Perspectiva 2025: gestão de recursos e qualidade de ensino são desafios da educação
Reportagem da Tribuna conversou com professoras municipais, sindicato e com pesquisador em educação da UFJF para traçar perspectiva da educação municipal no próximo mandato
Com as adequações do novo Fundo de Manutenção e Desenvolvimento da Educação Básica (Fundeb), os recursos para a educação municipal aumentaram. Por meio da medida, a contribuição da União para a pasta da educação municipal dobrou – um aumento de 10% para 20%.
Apesar disso, conforme explica o professor da Faculdade de Educação da Universidade Federal de Juiz de Fora (UFJF) Eduardo Magrone, a eficiência no enfrentamento dos desafios da educação durante o próximo ano depende da gestão destes recursos pelos titulares da Secretaria de Educação da Prefeitura de Juiz de Fora (PJF).
Em entrevista exclusiva à Tribuna, a Prefeita Margarida Salomão ressaltou que o foco para a educação em 2025, ano que marca o início do quadriênio relativo ao novo mandato, já está definido. Os pilares a serem seguidos pelo município prezam principalmente pela qualidade da educação fundamental e educação infantil em Juiz de Fora. Segundo a líder do executivo, os impactos só serão perceptíveis daqui a vinte anos.
Para tecer o panorama de tópicos acerca da educação que precisam de atenção, a reportagem da Tribuna conversou com duas professoras municipais, o sindicato da categoria, e com Eduardo Magrone, professor e pesquisador da UFJF. Eles traçaram um cenário que perpassa a distribuição de recursos, desigualdade social e uma busca incansável por melhores condições de trabalho – aspectos cujo desenvolvimento ficará a cargo da Secretária de Educação, Nádia Ribas, durante os próximos anos.
Verbas para educação
As verbas do Fundeb são destinadas aos municípios, estados e ao Distrito Federal com a finalidade de manutenção e desenvolvimento da educação pública básica. O direcionamento da verba para a educação infantil e o ensino fundamental, inclusive na educação de Jovens e Adultos – EJA, cabe ao municipio, enquanto o estado fica responsável pelo ensino fundamental e médio.
A distribuição do financiamento, que agora conta com aumento, é feito com base no número de alunos, com base em dados do último Censo Escolar. Assim, ele serve tanto para a arrecadação de recursos para as instituições escolares quanto como indicador da qualidade do ensino.
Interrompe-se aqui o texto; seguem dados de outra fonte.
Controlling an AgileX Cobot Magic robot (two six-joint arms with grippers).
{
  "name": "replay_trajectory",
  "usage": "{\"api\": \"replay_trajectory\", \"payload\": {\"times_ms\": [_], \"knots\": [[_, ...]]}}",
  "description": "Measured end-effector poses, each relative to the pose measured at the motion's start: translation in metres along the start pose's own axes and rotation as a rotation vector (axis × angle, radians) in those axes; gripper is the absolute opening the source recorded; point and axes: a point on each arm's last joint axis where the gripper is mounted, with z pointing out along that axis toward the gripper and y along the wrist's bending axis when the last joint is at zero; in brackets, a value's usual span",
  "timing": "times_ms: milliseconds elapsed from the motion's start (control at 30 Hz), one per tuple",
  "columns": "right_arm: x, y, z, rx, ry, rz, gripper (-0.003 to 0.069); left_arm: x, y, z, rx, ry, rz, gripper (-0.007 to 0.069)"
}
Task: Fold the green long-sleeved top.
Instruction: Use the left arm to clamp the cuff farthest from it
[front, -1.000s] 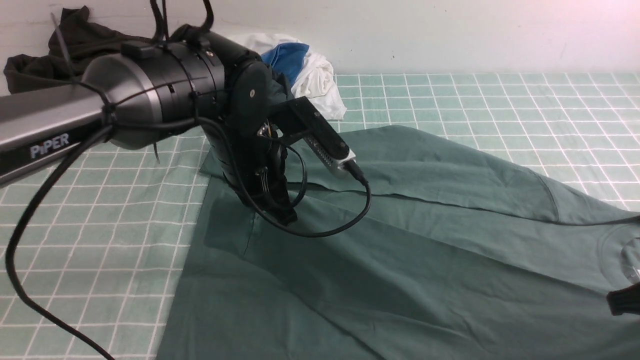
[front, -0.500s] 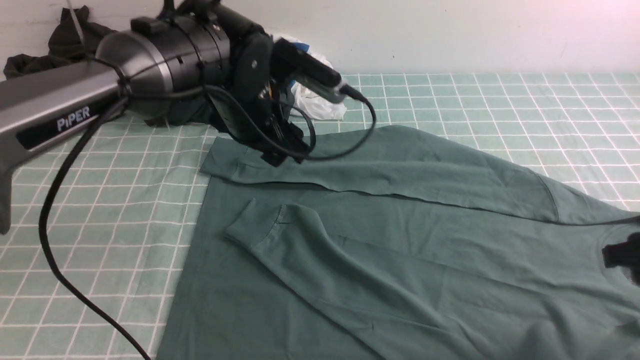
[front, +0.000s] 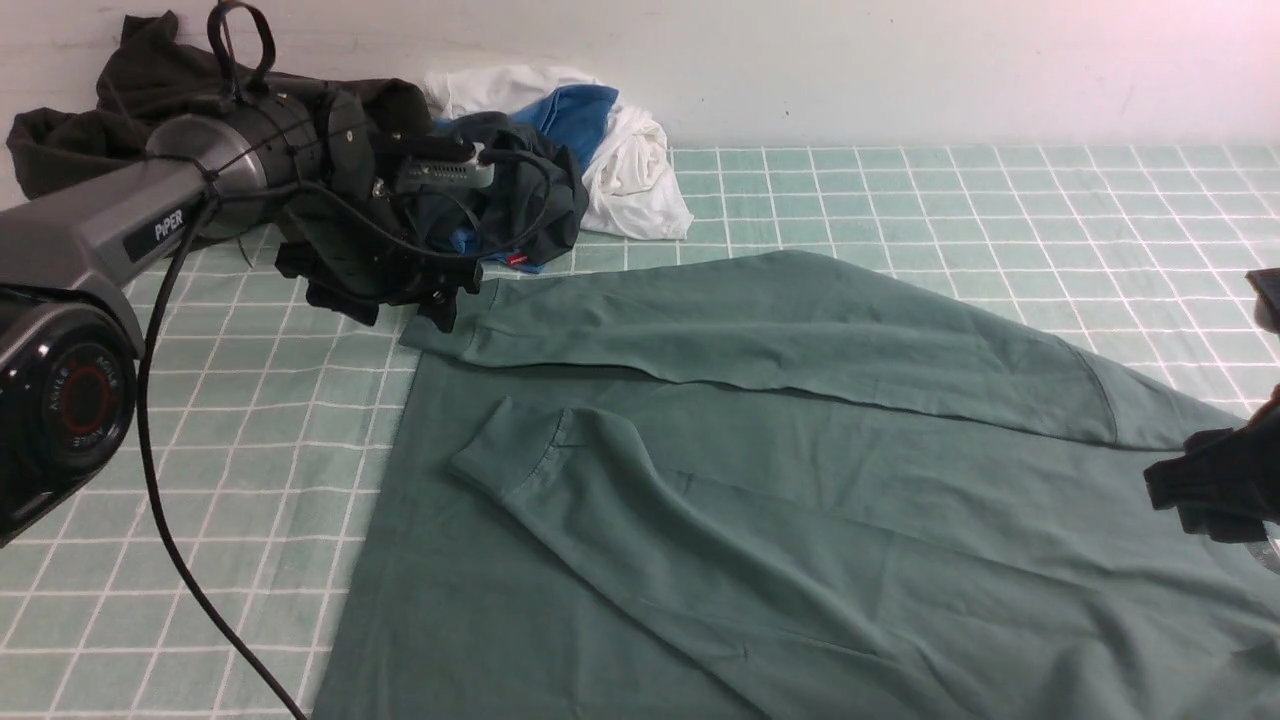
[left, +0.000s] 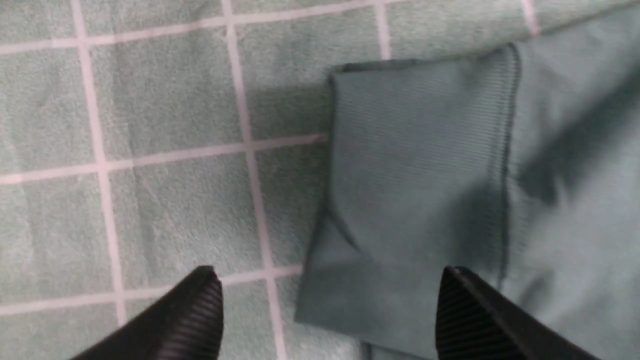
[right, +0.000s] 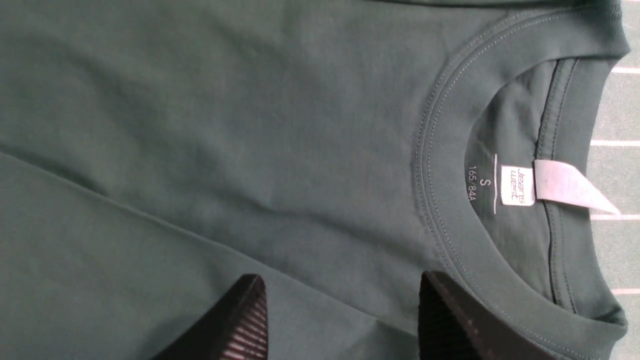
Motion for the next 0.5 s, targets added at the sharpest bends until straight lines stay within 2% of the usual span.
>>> {"api": "replay_trajectory", "payload": {"times_ms": [167, 267, 367, 400, 467, 500], "knots": [[-0.0006, 0.0002, 0.0000, -0.002, -0.006, -0.003, 0.0388, 0.0007, 0.0042, 0.0119, 0.008, 0.004, -0.021, 0.0497], [-0.0011, 0.0003, 0.0000, -0.003, -0.012, -0.003, 0.0388, 0.0009, 0.0025, 0.0130, 0.029, 0.007, -0.032, 0.0391], [-0.0011, 0.0003, 0.0000, -0.004, -0.012, -0.003, 0.0388, 0.0012, 0.0003, 0.0135, 0.054, 0.008, -0.027, 0.0242], [-0.0011, 0.0003, 0.0000, -0.004, -0.012, -0.003, 0.0388, 0.0011, 0.0001, 0.0135, 0.056, 0.008, -0.027, 0.0232], [-0.0012, 0.0003, 0.0000, -0.004, -0.013, -0.003, 0.0388, 0.0012, -0.0019, 0.0129, 0.078, 0.011, -0.014, 0.0083], [-0.0012, 0.0003, 0.0000, -0.004, -0.013, -0.003, 0.0388, 0.0013, -0.0023, 0.0129, 0.082, 0.012, -0.007, 0.0050]]}}
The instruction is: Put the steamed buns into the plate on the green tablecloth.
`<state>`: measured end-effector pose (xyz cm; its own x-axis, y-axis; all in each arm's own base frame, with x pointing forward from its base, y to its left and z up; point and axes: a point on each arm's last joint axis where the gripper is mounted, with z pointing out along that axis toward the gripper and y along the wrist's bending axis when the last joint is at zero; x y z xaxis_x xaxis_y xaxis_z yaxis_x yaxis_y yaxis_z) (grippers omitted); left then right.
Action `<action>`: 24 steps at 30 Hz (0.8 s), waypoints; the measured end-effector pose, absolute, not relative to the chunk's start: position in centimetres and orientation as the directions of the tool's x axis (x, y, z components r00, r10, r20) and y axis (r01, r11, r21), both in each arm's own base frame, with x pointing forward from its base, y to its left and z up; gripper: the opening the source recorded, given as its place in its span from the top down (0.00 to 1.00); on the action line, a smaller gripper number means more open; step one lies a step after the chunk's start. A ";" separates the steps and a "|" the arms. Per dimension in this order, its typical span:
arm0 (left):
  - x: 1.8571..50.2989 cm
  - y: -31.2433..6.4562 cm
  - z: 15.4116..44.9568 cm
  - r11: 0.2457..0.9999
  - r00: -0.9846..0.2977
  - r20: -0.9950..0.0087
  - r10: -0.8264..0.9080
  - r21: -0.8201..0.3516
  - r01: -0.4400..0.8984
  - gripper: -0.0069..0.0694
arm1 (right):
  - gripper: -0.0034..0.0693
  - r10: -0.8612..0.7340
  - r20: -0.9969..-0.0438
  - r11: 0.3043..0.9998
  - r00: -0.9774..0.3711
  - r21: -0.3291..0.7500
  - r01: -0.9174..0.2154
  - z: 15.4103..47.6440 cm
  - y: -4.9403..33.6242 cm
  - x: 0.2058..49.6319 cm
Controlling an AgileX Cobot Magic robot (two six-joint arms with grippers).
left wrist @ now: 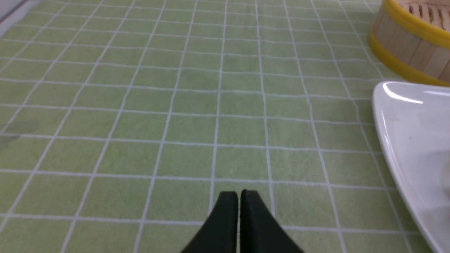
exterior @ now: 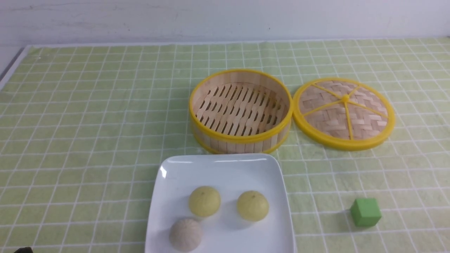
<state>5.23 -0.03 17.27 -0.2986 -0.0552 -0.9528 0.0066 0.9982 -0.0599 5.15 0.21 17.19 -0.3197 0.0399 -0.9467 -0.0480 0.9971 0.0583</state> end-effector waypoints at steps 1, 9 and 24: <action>5.2 0.0 17.3 0.998 -0.299 -0.953 -0.055 -0.060 0.007 0.86 | 0.85 0.040 -0.947 0.997 -0.320 0.058 -0.048 17.2 0.2 5.2; 5.2 0.0 17.3 0.998 -0.299 -0.953 -0.055 -0.060 0.007 0.84 | 0.84 0.040 -0.947 0.997 -0.320 0.058 -0.048 17.2 0.2 5.2; 5.2 0.0 17.3 0.998 -0.299 -0.952 -0.055 -0.060 0.006 0.84 | 0.82 0.040 -0.947 0.997 -0.320 0.058 -0.048 17.2 0.2 5.2</action>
<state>5.23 -0.02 17.26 -0.2995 -0.0553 -0.9525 0.0061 0.9982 -0.0599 5.15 0.21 17.19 -0.3197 0.0399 -0.9467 -0.0480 0.9971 0.0582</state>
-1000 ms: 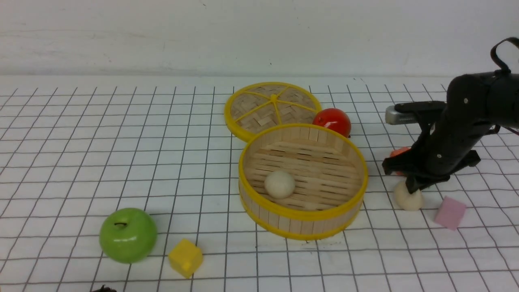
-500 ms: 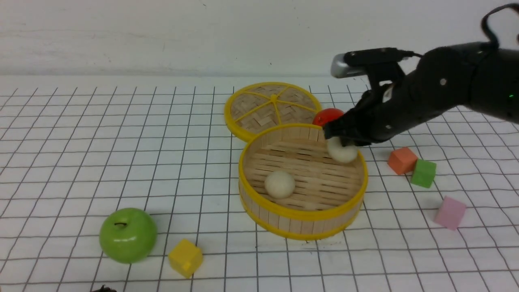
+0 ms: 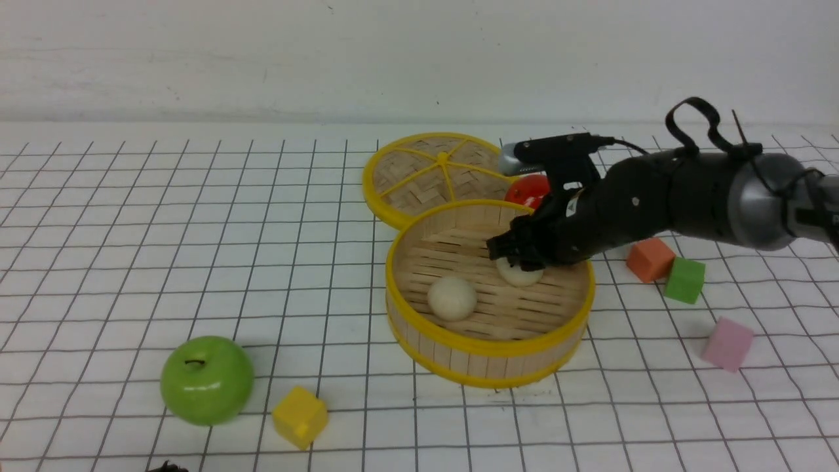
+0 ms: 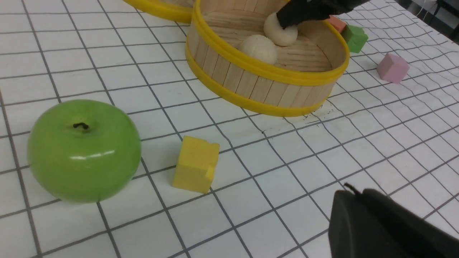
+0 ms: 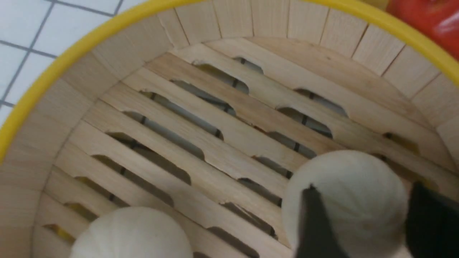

Um exemplo disso é o Índice de Desenvolvimento da Educação Básica (ldeb), as taxas de rendimento e de fluxo escolar, além da distorção idade-série.
A cidade de Juiz de Fora não atingiu o padrão esperado pelo Ideb, além de lidar com a evasão escolar. Na visão de Eduardo Magrone, professor da Faculdade de Educação da Universidade Federal de Juiz de Fora (UFJF), o Ideb é um indicador poderoso, uma vez que articula a proficiência na avaliação de competência dos alunos em português e matemática, ao passo que também conjuga os índices de fluxos escolares.
“Não é um indicador simpático a governos. Ele revela o quanto a educação está distanciada de padrões minimos. Entretanto, o Ideb não mostra o processo, apenas o resultado, e o processo também precisa ser estudado”, analisa Magrone. Em pergunta feita diretamente à Prefeita pela Tribuna, ela ponderou que os investimentos na melhora da qualidade da educação vêm sendo feitos, mas é um resultado que só poderá ser visto a longo prazo. “Eu acho que a gente deu um salto esse período, uma evolução que não vai ser vista de imediato, pois na educação, a gente implanta (medidas) e vai desenvolvendo. Investir em educação é sempre um ato de muita coragem, porque ela não te dá retorno instântaneo”, ponderou Margarida Salomão.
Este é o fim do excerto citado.